Gilad Silberberg, Yaron Mosesson, Haia Khoury, Xuan Ren, Mara Gilardi, Art Hanson, Marianna Zipeto, Michael Ritchie
The lack of knowledge around the mechanisms underlying metastatic progression is a major hurdle in achieving a durable response in the treatment of metastatic breast cancer (BC). Accordingly, effective therapies are not yet available, and the treatment of metastatic BC remains an unmet critical medical need. Circulating BC cancer cells can colonize the lungs, bone, brain, and liver generating metastatic lesions, which lead to poor outcomes. Liver metastases account for 30% of metastatic BC cases, therefore causing the greatest therapeutic challenge. The first line of therapy for BC liver metastasis is typically an invasive surgical resection, which unfortunately does not always resolve the metastatic lesion and requires further treatment. Unfortunately, there is currently no therapeutic standard of care (SOC) for BC liver metastasis, and therapy is selected based on the molecular profiling of primary tumor and metastasis biopsies. The scarcity of reliable and biologically relevant human experimental models, to provide a deep understanding of the molecular interactions underlying metastasis, is warranted.

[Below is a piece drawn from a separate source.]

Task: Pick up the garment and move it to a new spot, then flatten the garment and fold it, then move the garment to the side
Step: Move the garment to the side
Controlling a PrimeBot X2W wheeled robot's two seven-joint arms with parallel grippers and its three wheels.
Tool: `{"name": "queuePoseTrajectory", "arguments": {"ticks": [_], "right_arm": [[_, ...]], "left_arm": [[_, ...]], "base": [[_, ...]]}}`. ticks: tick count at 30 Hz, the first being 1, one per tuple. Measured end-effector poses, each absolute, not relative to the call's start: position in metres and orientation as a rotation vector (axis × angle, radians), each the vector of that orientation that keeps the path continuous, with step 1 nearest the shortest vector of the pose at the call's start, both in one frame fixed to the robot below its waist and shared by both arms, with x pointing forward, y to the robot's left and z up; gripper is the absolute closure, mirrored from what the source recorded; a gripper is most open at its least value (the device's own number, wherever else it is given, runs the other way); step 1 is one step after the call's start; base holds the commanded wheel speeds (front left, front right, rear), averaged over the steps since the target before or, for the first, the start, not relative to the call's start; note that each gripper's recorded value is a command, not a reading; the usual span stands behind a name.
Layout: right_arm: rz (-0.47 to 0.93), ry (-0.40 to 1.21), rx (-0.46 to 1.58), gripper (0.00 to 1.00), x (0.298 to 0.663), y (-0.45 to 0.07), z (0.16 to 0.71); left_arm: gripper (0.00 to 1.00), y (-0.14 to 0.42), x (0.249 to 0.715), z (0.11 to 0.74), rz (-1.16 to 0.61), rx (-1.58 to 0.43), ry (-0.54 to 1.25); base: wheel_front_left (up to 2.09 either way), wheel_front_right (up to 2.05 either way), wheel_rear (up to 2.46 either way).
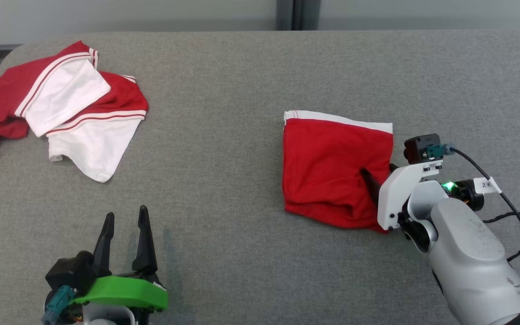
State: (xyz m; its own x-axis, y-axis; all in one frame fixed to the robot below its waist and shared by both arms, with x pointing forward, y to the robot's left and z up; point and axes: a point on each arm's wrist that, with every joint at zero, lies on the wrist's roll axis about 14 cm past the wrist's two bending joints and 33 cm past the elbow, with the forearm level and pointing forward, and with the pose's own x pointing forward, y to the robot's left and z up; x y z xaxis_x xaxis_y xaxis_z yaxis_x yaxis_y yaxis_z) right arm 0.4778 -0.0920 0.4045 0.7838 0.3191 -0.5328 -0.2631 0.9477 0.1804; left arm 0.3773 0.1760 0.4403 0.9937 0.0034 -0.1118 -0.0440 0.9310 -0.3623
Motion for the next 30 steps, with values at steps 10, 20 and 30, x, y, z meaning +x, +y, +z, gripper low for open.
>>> {"name": "queuePoseTrajectory", "arguments": {"ticks": [10, 20, 30], "right_arm": [[0.335, 0.533, 0.042, 1.0, 0.502, -0.09, 0.405], [0.151, 0.423, -0.026, 1.0, 0.515, -0.183, 0.429], [-0.127, 0.384, -0.016, 1.0, 0.48, -0.298, 0.439]], "left_arm": [[0.0, 0.159, 0.396, 0.436, -0.046, -0.34, 0.121], [0.0, 0.108, 0.428, 0.443, -0.214, -0.337, 0.099], [0.0, 0.034, 0.454, 0.439, -0.461, -0.313, 0.12]], "base": [[0.0, 0.0, 0.0], [0.0, 0.0, 0.0], [0.0, 0.0, 0.0]]}}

In this study, we exploit multiomic interrogation of breast cancer patient-derived xenografts (PDX) models established from primary lesions, and metastasis of the liver, to uncover the molecular mechanisms underlying BC cells liver colonization. The results highlight global molecular differences between models derived from primary BC tumors and BC lesions collected from the liver. The analysis also reveals several genes at the DNA, RNA, and protein expression/activity levels aiding in the adaptation of BC cell colonization in the liver. These novel findings provide insight into novel mechanisms of BC liver metastasis and highlight several targets suitable for future therapeutic intervention.